To systematically explore potential optimizations for the ResNet architecture while staying within the 5 million parameter constraint we will experiment with a variety of hyperparameters across architecture, training, optimization, and regularization settings**.

---

## 1. Architecture Hyperparameters

| **Hyperparameter** | **Description** | **Possible Values to Test** |
|-------------------|----------------|---------------------------|
| **Number of Residual Blocks** | Controls model depth and complexity | 8, 10, 14 |
| **Number of Channels per Layer** | Determines feature map size per block | 16, 32, 64 |
| **Kernel Size (Standard Conv)** | Controls receptive field per layer | 3x3, 5x5 |
| **Kernel Size (Skip Connection)** | Controls information flow in residual block | 1x1, 3x3 |
| **Use Depthwise Separable Convs** | Reduces parameter count while maintaining expressiveness | Yes, No |
| **Use Squeeze-and-Excitation Blocks** | Enhances channel-wise feature recalibration | Yes, No |
| **Global Average Pooling (GAP) vs.
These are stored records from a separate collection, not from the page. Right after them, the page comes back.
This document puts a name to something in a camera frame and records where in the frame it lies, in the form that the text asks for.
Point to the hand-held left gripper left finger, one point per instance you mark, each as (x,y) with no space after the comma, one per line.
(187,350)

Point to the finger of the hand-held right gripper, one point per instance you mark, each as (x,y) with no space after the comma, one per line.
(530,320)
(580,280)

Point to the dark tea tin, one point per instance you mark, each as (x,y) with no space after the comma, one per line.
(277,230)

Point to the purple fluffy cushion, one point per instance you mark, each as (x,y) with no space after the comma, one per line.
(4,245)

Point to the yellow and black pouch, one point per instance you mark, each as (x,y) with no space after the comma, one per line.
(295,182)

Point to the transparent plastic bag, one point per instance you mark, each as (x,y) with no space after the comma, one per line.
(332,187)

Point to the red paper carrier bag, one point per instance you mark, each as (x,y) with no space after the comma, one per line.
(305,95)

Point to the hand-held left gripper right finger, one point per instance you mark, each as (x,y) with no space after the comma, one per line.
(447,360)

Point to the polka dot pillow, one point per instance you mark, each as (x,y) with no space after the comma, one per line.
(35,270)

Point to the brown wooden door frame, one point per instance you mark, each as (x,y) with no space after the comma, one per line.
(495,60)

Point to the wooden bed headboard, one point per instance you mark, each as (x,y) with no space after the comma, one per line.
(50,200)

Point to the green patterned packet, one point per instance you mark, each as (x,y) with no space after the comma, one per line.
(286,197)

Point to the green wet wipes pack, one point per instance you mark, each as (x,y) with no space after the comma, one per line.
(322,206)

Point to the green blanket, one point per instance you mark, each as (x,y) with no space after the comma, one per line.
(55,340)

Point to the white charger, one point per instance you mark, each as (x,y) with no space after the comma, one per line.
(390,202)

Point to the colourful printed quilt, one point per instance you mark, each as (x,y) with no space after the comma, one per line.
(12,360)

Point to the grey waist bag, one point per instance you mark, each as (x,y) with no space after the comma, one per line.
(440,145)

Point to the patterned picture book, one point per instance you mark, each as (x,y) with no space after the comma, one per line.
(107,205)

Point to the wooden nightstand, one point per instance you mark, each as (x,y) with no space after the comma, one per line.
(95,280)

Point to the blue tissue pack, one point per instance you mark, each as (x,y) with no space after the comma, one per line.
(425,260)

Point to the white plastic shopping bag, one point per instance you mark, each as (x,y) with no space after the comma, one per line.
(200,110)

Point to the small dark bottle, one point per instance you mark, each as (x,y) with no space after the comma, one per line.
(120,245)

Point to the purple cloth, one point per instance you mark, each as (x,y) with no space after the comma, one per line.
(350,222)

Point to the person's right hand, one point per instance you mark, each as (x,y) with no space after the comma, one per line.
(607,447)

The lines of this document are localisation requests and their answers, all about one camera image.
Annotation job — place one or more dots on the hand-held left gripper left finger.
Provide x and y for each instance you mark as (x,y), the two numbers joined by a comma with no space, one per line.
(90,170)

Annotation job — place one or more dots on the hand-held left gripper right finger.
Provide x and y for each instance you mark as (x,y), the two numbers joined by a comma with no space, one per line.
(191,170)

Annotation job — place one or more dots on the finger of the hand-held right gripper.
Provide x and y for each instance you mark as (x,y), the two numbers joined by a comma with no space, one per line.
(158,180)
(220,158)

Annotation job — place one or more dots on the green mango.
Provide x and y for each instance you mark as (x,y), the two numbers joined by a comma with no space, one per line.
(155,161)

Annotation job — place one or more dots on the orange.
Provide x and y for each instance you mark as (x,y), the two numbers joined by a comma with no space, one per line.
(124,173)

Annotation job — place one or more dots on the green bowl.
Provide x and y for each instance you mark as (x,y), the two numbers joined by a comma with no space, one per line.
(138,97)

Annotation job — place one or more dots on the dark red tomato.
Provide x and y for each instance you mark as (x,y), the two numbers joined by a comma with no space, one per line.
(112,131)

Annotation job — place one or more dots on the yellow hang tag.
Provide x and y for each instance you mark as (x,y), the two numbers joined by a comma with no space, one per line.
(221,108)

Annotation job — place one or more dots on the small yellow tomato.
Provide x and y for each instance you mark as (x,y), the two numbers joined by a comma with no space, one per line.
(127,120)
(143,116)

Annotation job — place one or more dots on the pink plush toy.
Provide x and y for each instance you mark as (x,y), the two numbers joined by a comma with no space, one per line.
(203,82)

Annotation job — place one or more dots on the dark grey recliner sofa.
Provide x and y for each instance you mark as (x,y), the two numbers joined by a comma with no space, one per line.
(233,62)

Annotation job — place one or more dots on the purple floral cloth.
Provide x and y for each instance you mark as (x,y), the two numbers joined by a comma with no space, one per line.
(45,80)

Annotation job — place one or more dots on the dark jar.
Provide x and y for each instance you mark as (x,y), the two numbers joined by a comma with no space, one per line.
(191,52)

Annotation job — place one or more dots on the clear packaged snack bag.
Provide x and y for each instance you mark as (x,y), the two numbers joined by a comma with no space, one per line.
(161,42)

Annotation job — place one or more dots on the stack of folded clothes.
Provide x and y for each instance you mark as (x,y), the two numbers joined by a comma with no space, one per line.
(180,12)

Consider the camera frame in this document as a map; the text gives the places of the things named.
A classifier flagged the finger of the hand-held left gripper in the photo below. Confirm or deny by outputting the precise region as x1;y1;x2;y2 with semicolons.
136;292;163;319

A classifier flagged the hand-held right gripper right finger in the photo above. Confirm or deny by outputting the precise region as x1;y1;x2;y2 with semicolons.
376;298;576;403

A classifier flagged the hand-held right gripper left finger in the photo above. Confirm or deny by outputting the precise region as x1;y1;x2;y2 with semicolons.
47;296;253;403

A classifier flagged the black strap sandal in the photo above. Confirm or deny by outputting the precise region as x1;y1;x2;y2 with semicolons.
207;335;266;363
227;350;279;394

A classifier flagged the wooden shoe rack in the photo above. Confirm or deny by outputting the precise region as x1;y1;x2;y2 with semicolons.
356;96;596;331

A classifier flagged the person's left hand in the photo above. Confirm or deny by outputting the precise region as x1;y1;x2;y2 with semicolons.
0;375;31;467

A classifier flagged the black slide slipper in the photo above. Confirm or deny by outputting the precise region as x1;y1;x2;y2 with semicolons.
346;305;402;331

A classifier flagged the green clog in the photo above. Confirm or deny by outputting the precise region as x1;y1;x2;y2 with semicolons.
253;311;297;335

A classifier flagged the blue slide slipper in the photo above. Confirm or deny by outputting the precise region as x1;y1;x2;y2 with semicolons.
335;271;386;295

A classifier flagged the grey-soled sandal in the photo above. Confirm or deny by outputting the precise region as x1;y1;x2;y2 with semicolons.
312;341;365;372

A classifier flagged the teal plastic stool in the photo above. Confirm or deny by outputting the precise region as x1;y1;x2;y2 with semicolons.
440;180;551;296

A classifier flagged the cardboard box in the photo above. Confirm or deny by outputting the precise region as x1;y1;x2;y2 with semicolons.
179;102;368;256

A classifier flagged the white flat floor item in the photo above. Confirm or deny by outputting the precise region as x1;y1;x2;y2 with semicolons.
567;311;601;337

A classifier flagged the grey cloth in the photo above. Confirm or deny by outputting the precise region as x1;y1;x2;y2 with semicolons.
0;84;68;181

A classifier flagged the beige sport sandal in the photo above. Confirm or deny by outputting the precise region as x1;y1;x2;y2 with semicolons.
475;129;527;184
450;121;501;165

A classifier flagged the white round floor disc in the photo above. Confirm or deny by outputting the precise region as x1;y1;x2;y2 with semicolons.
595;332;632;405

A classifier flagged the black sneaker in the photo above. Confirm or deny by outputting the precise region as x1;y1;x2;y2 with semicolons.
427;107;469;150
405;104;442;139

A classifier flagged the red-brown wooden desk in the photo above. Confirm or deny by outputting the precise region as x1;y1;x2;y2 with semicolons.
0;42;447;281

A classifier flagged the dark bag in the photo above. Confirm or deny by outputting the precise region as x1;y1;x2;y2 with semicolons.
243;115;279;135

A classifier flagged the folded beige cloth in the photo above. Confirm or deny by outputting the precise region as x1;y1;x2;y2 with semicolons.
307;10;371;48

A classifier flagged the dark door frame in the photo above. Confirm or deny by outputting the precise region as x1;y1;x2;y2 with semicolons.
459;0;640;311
Fully Connected Layers** | Reduces overfitting and parameter count | GAP, FC Layers |
| **DropPath Regularization** | Prevents overfitting in deeper models | 0.1, 0.2, 0.3 |

---

## 2. Training Hyperparameters

| **Hyperparameter** | **Description** | **Possible Values to Test** |
|-------------------|----------------|---------------------------|
| **Batch Size** | Controls the number of samples per update | 64, 128, 256 |
| **Learning Rate (Initial)** | Defines step size for weight updates | 0.01, 0.001, 0.0005 |
| **Optimizer Type** | Determines how gradients are updated | SGD (Momentum), AdamW, RMSProp, LAMB |
| **Momentum (for SGD)** | Helps smooth gradient updates | 0.8, 0.9, 0.95 |
| **Weight Decay (L2 Regularization)** | Prevents overfitting by penalizing large weights | 1e-5, 1e-4, 1e-3 |
| **Gradient Clipping** | Prevents exploding gradients | No Clipping, Max Norm (1.0, 5.0) |

---

## 3. Learning Rate Scheduling Strategies

| **Scheduler Type** | **Description** | **Hyperparameters to Tune** |
|-------------------|----------------|---------------------------|
| **Cosine Annealing** | Smooth decay of learning rate | Min LR: 1e-6, Restart Intervals |
| **Step Decay** | Reduces LR at fixed intervals | Drop Rate: 0.1, Step Size: 10 epochs |
| **OneCycleLR** | Uses a cyclic LR for fast convergence | Max LR: 0.1, Anneal Strategy |
| **Cyclic LR** | Periodically increases and decreases LR | Base LR: 1e-4, Max LR: 1e-2 |

---

## 4. Data Augmentation Hyperparameters

| **Augmentation Type** | **Description** | **Possible Values to Test** |
|----------------------|----------------|---------------------------|
| **CutMix** | Replaces a patch of an image with another image | Alpha = 0.2, 0.4 |
| **MixUp** | Blends two images with a weighted sum | Alpha = 0.1, 0.2, 0.4 |
| **AutoAugment** | Uses a learned augmentation policy | CIFAR-10 Policy, SVHN Policy |
| **Random Erasing** | Randomly removes parts of an image | Probability = 0.25, 0.5 |
| **Horizontal Flip** | Flips images left-right | Always On, 50% Probability |

---

## 5. Batch Normalization & Dropout Hyperparameters

| **Regularization Type** | **Description** | **Possible Values to Test** |
|----------------------|----------------|---------------------------|
| **BatchNorm Momentum** | Affects stability of normalization layers | 0.8, 0.9, 0.99 |
| **Dropout Rate** | Prevents overfitting by randomly disabling neurons | 0.2, 0.3, 0.5 |
| **Label Smoothing** | Reduces confidence of softmax predictions | 0.05, 0.1, 0.2 |

---

## 6. Residual Block Optimizations

| **Block Design Choice** | **Description** | **Possible Values to Test** |
|------------------------|----------------|---------------------------|
| **Number of Residual Blocks** | Controls model depth | 3, 5, 7 |
| **Use Grouped Convolutions** | Splits filters into smaller groups | Yes, No |
| **Position of BatchNorm in Residual Block** | Affects gradient flow and stability | Before Activation, After Activation |
| **Shortcut Connection Type** | Defines how information flows through blocks | Identity Shortcut, 1x1 Conv |

---

## Final Model Selection Criteria
Compare and integrate the best-performing:
- **Optimizer + Learning Rate Schedule**
- **Data Augmentation Strategy**
- **Residual Block Architecture**
- **Regularization Techniques**
- **Batch Normalization & Dropout Settings**